How To Drive Safe On Icy Roads – South Africa

Let’s face it, cold has arrived and with the season, comes severe weather conditions which can be terrifying and hazardous for motorists. These circumstances are agreed to have been brought by climate change, which has shifted the odds and changed the wold limits, making categorical types of extreme weather else often including more intense.

In the past, South Africans would not in any way live concerned about driving in winter, until last year until drivers suddenly found themselves driving in arctic conditions. Like it or not, the country’s brumal has changed, and it has the possibilities concerning being icy.

So, if you’re planning a winter trip or you’re going to be driving a lot this winter, here are driving tips to help you brave the bad weather:

Whether you’re driving a rental car or your own car, before you leave your house, perform a proper check on your vehicle. Mark sure your Tyres are well inflated and are in good road condition. Make sure your car has anti-freeze, the windscreen is clean, the headlights are in effective order, and that your battery is tested.

Now, you have checked your car, you have the extra mechanical equipment needed in case of an emergency, also you’re heading to your destination. Nevertheless the thoroughfare is icy. What do you do?

You relax. The trick is to habitually slow down – even if you’re in a hurry. Don’t drive fast. Should you lose your momentum, it will take your car some assiduity to recover it, and some major driving skill not to slide it in the process. Always drive in lower gears to improve power.
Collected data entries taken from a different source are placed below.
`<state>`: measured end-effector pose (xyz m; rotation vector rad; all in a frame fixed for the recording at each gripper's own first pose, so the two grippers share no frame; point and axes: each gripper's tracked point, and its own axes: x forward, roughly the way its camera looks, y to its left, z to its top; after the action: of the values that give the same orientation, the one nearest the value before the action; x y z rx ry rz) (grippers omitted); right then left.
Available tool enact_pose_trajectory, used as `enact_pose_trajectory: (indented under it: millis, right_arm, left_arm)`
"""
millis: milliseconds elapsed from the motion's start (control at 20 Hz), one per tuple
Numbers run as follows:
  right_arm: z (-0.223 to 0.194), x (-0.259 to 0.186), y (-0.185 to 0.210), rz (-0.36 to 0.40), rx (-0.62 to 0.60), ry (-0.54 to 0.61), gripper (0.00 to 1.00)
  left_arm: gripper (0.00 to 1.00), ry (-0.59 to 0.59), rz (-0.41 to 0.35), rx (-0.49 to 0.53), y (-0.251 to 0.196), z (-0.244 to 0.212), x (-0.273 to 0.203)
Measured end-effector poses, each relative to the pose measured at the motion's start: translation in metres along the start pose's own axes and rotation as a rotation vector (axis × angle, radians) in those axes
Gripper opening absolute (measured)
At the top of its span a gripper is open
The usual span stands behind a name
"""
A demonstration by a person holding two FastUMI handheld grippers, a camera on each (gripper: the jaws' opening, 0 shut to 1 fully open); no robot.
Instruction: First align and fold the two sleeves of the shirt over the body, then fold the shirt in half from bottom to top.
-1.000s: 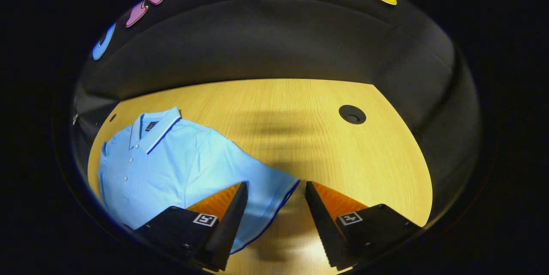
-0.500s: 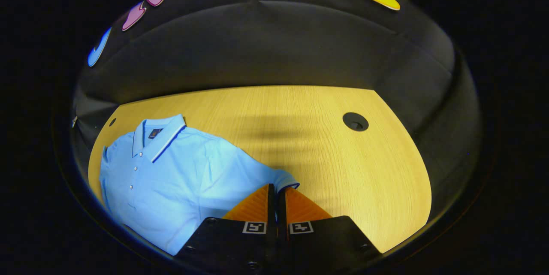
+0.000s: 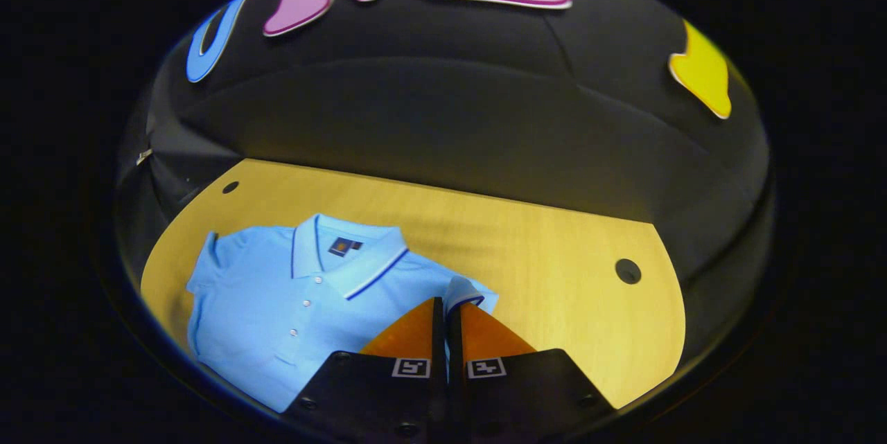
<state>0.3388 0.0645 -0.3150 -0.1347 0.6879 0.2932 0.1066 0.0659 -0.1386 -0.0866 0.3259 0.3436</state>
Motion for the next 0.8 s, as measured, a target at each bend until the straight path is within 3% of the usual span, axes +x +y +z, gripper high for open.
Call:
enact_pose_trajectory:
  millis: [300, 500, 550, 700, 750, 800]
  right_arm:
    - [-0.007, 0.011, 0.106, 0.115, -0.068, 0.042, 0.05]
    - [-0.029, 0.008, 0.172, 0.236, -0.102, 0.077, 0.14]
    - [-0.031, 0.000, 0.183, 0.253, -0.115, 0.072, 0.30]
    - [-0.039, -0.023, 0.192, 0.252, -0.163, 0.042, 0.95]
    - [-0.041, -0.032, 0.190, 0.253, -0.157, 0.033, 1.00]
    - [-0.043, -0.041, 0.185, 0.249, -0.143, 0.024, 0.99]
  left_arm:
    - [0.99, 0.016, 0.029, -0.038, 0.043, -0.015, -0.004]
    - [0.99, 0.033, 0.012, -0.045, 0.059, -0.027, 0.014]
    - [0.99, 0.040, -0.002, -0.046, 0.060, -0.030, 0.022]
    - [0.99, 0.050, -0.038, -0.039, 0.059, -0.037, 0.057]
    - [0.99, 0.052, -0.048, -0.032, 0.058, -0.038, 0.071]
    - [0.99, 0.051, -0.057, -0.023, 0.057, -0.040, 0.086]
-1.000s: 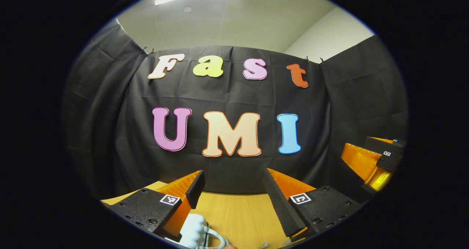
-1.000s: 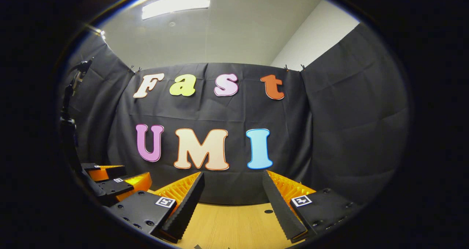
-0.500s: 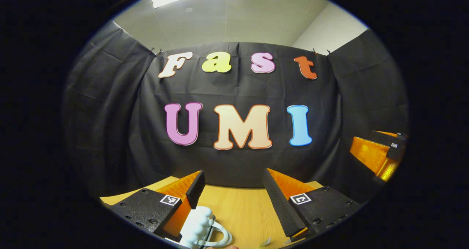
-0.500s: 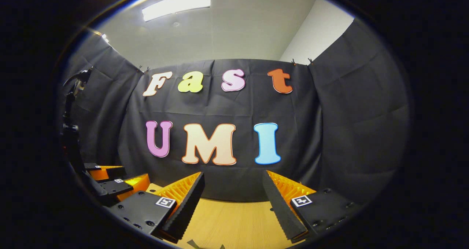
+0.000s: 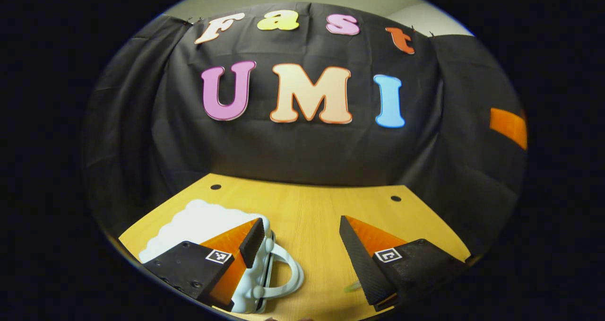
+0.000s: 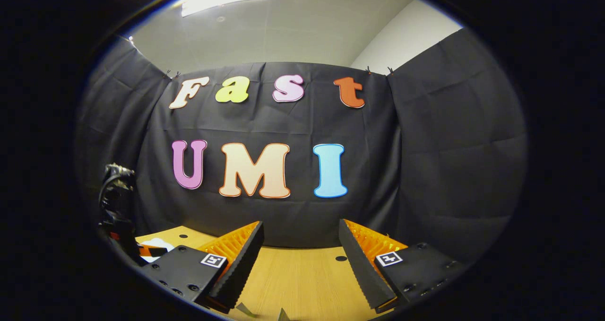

Remember to always keep a distance average you and other motorists to allow sufficient distance for braking. If you must brake, do it gently. But, if your wheels start spinning, undo your foot from the brakes.

Keep the distance intervenient you and other motorists at least three times more than your usual following distance.

Should your vehicle slide on the ice, don’t steer your wheels in the opposite direction as this might revolve your vehicle. Instead, follow the direction it is steering towards, until you gain traction – before slowly correcting the steering.

Most importantly, ensure your exhaust pipe is not clogged alongside ice. A congested exhaust pipe could cause fatal carbon monoxide gas to leak into the passenger compartments.

The best advice for driving in bad weather, is not to drive at all. If you really don’t have to go – don’t. Stay home.